Records for this task:
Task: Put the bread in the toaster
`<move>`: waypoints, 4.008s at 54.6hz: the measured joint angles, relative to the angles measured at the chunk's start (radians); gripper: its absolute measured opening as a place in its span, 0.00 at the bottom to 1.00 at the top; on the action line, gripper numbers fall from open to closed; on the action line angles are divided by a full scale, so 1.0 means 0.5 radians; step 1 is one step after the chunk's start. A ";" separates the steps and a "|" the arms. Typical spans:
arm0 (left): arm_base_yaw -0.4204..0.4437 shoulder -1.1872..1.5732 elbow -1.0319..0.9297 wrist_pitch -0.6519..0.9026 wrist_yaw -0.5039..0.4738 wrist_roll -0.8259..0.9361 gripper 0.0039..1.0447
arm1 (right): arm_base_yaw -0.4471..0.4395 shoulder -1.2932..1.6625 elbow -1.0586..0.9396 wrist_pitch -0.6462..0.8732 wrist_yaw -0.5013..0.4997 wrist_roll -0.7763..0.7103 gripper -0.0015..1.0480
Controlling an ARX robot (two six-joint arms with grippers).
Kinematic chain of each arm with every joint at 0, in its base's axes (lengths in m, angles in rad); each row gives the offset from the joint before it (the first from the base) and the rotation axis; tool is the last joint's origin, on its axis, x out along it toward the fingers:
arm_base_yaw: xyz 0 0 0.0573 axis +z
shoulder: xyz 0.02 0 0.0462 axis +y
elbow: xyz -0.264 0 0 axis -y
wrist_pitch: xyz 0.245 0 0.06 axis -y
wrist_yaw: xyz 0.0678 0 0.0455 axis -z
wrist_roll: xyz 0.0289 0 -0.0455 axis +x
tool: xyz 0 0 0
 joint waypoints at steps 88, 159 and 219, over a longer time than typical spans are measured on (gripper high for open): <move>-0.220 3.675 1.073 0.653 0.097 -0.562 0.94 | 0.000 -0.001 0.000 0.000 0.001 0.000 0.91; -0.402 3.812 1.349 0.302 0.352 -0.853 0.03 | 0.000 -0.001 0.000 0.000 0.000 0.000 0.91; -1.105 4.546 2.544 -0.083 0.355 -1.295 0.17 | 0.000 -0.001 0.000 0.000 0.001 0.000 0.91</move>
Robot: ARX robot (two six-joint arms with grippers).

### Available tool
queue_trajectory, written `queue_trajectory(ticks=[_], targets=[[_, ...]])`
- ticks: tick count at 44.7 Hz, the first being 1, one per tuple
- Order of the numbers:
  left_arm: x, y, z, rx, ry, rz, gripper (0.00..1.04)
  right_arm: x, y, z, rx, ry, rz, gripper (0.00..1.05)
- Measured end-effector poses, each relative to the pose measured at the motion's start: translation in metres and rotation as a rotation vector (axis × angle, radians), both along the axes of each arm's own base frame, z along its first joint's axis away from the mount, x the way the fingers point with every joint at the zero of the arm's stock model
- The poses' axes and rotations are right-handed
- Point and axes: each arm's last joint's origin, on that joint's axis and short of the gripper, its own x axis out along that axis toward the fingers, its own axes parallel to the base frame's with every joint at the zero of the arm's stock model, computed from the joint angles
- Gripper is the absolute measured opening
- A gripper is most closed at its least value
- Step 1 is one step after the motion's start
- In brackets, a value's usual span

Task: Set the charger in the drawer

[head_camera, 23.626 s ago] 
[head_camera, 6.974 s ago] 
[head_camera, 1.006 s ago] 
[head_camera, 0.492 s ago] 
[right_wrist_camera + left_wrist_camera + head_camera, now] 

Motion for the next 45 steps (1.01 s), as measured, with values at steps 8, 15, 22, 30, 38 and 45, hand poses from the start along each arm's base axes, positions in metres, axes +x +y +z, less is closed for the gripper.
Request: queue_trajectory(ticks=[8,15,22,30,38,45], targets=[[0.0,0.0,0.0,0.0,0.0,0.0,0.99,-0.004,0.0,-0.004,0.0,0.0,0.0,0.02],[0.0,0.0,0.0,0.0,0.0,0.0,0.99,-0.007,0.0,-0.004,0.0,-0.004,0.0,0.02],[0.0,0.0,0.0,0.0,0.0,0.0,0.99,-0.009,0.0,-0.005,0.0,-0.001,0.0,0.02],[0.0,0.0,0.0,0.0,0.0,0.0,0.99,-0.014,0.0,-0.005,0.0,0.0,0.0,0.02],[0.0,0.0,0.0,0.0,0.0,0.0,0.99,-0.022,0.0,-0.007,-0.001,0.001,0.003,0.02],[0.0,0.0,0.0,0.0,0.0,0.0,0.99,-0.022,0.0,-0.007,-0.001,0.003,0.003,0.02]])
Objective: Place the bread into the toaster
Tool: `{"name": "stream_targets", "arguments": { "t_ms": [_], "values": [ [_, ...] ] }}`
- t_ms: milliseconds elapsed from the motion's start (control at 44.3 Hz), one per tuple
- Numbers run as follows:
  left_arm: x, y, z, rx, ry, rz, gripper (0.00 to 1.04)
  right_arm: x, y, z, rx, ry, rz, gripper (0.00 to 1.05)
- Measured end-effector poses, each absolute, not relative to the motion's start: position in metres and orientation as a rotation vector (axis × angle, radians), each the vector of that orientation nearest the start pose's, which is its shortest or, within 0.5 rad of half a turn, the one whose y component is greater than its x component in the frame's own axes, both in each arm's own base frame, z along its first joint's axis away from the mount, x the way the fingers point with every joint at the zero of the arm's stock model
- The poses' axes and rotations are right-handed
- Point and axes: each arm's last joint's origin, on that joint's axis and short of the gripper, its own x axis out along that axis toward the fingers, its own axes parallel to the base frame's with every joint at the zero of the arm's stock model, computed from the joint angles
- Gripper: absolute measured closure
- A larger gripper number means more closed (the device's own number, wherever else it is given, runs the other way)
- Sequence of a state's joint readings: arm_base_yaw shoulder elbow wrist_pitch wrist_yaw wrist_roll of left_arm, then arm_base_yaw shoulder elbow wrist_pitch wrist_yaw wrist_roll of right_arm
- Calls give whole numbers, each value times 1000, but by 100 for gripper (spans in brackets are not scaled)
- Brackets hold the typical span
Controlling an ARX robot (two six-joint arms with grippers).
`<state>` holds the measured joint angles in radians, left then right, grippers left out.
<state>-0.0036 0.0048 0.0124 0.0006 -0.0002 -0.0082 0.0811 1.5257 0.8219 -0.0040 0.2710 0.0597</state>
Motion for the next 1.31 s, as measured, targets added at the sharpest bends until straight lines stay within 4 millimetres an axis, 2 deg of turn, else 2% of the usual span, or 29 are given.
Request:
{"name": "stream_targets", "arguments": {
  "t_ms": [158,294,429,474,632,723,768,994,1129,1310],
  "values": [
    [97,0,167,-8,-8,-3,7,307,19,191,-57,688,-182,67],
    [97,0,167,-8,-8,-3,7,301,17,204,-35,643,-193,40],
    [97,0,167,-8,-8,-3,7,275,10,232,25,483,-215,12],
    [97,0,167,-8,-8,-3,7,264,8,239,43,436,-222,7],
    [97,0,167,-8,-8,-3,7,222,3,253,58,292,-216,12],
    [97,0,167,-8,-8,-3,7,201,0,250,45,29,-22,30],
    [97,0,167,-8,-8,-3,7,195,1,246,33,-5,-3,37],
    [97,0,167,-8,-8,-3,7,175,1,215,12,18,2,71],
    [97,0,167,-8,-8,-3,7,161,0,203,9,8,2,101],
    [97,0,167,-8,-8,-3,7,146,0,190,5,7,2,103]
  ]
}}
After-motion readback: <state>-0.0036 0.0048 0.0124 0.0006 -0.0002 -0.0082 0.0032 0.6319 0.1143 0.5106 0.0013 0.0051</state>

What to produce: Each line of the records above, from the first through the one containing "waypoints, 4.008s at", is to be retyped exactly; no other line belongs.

Answer to this task:
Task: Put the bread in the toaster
`<move>`: waypoints, 4.008s at 54.6hz: the measured joint angles, relative to the angles measured at the chunk's start (radians); gripper: its absolute measured opening as a place in its span, 0.00 at the bottom to 1.00 at the top; on the action line, gripper numbers fall from open to closed; on the action line angles are divided by a full scale, so 1.0 means 0.5 radians; step 1 is one step after the chunk's start. A ";" separates the steps and a "|" the arms. Typical spans:

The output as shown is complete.